A 301 redirect is an HTTP status code that tells a browser, and any search engine, that a URL has permanently moved. The browser follows the redirect to the new address; the search engine updates its index to use the new URL in place of the old one. The 302 status code is its temporary counterpart — same browser behaviour, different signal to search engines.
I reach for 301 redirects most often during three jobs: changing a permalink structure, consolidating two domains into one, and cleaning up the long tail of legacy URLs after a content audit. In all three cases, the goal is the same — preserve the link equity that the old URL has earned, and avoid sending visitors to a 404.
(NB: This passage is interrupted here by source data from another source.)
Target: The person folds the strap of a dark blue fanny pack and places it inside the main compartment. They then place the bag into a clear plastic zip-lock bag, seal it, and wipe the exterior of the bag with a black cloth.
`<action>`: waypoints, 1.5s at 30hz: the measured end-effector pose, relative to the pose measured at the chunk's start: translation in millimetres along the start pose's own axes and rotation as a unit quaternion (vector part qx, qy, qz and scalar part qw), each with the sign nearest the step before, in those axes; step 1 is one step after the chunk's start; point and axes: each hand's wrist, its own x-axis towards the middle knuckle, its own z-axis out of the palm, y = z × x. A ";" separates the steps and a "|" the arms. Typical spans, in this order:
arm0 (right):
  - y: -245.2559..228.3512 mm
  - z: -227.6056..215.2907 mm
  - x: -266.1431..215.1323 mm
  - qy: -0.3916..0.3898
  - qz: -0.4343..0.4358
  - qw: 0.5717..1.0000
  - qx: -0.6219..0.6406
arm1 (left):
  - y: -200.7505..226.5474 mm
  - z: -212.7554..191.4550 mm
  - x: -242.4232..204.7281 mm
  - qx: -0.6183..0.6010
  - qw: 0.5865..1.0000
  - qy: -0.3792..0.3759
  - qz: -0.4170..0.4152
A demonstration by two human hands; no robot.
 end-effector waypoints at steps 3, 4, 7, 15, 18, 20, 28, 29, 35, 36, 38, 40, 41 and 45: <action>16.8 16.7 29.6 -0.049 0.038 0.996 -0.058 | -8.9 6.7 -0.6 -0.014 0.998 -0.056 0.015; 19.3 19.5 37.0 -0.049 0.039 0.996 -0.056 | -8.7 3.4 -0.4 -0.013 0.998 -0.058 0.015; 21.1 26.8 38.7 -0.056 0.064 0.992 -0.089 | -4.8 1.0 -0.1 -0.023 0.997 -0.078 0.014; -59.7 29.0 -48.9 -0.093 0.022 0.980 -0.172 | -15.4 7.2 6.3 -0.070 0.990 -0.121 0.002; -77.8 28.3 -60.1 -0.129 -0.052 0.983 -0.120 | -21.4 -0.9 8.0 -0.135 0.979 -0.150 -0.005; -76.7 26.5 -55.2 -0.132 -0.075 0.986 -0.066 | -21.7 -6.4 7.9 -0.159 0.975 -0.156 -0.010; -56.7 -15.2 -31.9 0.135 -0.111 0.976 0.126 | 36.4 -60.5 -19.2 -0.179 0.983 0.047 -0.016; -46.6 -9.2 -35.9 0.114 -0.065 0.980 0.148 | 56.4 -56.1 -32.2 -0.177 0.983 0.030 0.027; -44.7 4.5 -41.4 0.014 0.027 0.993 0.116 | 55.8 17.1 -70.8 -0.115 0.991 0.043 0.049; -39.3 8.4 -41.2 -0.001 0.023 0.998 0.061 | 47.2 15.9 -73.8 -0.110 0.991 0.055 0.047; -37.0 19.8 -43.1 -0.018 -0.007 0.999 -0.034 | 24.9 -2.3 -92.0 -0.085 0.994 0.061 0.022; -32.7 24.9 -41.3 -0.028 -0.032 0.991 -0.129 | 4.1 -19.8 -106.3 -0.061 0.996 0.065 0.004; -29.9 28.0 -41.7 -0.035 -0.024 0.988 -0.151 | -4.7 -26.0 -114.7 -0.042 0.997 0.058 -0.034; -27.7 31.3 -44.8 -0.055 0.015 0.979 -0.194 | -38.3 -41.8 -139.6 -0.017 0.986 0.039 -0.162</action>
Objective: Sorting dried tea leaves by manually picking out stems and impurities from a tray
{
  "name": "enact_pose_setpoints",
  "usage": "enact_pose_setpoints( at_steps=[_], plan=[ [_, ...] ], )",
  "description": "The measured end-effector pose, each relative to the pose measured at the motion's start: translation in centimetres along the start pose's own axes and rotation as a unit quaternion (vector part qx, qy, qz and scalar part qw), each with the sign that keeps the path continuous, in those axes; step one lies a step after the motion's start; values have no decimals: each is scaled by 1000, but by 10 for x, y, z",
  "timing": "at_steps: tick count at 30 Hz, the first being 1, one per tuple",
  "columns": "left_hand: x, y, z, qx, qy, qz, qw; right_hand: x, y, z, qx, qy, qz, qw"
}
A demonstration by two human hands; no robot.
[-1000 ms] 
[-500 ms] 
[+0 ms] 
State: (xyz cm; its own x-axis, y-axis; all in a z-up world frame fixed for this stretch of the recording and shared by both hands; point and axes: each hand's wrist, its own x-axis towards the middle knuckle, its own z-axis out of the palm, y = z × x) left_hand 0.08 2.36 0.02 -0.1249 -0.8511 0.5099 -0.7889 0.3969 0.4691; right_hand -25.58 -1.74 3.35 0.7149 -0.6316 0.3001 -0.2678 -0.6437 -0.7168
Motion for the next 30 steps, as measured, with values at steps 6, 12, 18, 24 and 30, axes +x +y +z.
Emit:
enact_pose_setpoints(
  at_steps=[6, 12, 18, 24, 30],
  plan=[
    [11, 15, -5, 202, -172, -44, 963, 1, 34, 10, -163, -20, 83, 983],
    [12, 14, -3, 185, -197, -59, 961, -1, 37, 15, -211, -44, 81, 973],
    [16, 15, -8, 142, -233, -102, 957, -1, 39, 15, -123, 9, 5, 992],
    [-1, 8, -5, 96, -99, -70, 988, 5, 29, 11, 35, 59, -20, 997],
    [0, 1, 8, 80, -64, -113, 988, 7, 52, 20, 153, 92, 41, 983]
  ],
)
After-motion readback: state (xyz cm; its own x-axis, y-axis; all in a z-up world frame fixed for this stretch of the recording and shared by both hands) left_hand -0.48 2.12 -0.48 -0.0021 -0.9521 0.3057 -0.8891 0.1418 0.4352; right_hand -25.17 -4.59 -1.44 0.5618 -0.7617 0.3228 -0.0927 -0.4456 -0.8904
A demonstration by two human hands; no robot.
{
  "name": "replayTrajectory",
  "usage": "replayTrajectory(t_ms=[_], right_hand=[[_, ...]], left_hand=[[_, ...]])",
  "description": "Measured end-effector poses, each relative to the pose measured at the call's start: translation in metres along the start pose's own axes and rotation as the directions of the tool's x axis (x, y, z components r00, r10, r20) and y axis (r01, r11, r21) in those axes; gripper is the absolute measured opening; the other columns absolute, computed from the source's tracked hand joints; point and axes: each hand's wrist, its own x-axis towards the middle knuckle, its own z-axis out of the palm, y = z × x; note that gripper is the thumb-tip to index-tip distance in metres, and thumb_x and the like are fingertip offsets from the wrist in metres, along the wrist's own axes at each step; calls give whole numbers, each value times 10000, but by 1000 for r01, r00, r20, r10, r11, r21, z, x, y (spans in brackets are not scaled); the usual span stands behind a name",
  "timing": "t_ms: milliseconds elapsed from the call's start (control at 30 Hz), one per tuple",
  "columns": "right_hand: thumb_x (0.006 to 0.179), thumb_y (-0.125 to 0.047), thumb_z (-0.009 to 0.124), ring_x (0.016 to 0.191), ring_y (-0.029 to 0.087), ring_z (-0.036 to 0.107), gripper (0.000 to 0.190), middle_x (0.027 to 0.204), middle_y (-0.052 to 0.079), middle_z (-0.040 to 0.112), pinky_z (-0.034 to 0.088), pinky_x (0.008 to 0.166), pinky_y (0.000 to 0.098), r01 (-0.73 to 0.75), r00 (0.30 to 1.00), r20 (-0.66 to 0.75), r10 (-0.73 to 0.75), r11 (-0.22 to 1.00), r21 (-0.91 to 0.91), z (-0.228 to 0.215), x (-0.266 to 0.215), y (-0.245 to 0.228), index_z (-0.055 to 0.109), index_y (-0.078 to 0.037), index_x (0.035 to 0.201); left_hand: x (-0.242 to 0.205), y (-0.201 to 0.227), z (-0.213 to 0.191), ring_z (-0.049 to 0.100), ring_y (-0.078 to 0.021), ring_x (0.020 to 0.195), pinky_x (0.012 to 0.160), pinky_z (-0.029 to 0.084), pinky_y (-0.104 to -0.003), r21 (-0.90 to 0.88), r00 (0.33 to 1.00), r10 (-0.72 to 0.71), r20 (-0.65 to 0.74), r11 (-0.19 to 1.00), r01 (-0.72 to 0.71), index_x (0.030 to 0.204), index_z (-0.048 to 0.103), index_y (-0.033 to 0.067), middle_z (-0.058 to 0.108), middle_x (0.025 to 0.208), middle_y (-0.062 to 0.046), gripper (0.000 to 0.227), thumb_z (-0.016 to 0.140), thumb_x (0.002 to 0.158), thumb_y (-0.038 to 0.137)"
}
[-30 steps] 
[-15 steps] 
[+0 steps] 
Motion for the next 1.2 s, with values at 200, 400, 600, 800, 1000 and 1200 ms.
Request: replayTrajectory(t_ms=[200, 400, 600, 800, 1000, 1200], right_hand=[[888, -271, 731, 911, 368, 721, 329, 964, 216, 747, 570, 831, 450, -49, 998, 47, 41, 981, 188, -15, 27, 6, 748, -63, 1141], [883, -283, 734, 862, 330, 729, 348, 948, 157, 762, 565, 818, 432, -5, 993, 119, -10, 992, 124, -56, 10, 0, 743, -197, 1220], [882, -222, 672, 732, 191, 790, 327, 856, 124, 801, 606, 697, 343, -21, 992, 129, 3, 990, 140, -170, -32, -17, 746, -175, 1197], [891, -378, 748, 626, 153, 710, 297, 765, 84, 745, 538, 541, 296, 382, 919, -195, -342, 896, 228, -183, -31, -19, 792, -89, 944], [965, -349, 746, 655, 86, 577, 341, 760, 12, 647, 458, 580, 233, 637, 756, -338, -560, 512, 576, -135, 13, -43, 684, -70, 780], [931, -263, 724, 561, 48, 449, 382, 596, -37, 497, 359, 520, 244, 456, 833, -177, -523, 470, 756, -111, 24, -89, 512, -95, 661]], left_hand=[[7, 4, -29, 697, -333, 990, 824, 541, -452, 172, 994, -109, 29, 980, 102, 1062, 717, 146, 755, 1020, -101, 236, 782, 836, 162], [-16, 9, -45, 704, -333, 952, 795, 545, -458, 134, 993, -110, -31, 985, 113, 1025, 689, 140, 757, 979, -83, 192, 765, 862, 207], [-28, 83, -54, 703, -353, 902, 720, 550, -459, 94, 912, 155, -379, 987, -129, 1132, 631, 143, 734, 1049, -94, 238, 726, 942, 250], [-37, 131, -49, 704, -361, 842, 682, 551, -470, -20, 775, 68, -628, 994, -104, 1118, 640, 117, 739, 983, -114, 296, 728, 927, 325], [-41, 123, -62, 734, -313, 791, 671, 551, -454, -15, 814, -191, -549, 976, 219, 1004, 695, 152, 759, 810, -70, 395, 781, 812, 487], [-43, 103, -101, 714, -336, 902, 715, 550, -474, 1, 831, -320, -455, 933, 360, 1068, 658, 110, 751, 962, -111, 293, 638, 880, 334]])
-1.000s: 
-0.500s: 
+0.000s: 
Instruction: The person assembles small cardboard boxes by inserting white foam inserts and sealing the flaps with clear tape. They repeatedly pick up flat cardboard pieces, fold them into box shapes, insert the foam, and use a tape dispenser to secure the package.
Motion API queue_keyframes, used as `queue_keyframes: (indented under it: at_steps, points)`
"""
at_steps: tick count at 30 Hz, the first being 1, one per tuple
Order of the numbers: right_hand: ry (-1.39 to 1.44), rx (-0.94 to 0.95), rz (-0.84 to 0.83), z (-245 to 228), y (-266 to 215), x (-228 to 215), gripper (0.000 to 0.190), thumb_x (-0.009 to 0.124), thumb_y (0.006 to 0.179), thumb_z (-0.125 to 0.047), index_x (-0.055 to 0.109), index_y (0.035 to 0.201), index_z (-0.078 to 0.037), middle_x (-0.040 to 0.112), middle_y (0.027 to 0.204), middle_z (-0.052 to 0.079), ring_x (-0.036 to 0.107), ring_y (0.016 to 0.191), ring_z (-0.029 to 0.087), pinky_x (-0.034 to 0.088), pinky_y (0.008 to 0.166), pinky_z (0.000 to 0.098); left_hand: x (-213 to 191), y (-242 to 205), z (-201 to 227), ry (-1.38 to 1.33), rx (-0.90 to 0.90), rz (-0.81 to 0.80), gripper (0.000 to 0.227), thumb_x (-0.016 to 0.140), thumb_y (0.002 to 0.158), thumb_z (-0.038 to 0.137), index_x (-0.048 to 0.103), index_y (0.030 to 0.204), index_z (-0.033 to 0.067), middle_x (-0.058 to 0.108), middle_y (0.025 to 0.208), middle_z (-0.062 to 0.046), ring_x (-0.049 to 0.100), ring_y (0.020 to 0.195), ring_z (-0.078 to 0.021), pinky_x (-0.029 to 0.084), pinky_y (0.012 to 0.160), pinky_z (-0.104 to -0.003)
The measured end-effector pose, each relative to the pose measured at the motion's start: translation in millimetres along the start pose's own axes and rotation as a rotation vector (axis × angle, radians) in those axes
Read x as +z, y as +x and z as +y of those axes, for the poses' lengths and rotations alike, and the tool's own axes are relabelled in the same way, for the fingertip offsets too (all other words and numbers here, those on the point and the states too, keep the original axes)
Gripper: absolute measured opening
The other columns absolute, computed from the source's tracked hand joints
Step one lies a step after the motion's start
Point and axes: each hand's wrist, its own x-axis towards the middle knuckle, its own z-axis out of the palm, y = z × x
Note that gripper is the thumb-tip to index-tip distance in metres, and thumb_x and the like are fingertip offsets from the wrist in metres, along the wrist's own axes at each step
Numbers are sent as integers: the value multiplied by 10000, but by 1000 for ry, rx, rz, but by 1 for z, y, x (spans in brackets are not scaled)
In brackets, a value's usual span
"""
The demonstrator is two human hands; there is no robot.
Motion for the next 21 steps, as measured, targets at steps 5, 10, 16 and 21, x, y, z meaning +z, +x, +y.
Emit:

The usual rule of thumb is that a 301 passes most of the ranking authority of the old URL to the new one. Google has stated publicly that they treat permanent redirects as a signal to consolidate signals, and in practice I rarely see a measurable drop after a clean 1:1 redirect map. The drops I do see are almost always from sloppy mapping — many old URLs pointed at a single homepage, redirect chains, or inconsistent handling of trailing slashes and protocol.
On WordPress, the cleanest implementation depends on the host. WP Engine and Cloudflare both handle redirects at the edge, which avoids the PHP overhead of a plugin like Redirection. For smaller sites where edge rules aren't available, Redirection or a hand-edited .htaccess file is fine — the trade-off is convenience versus a small per-request cost.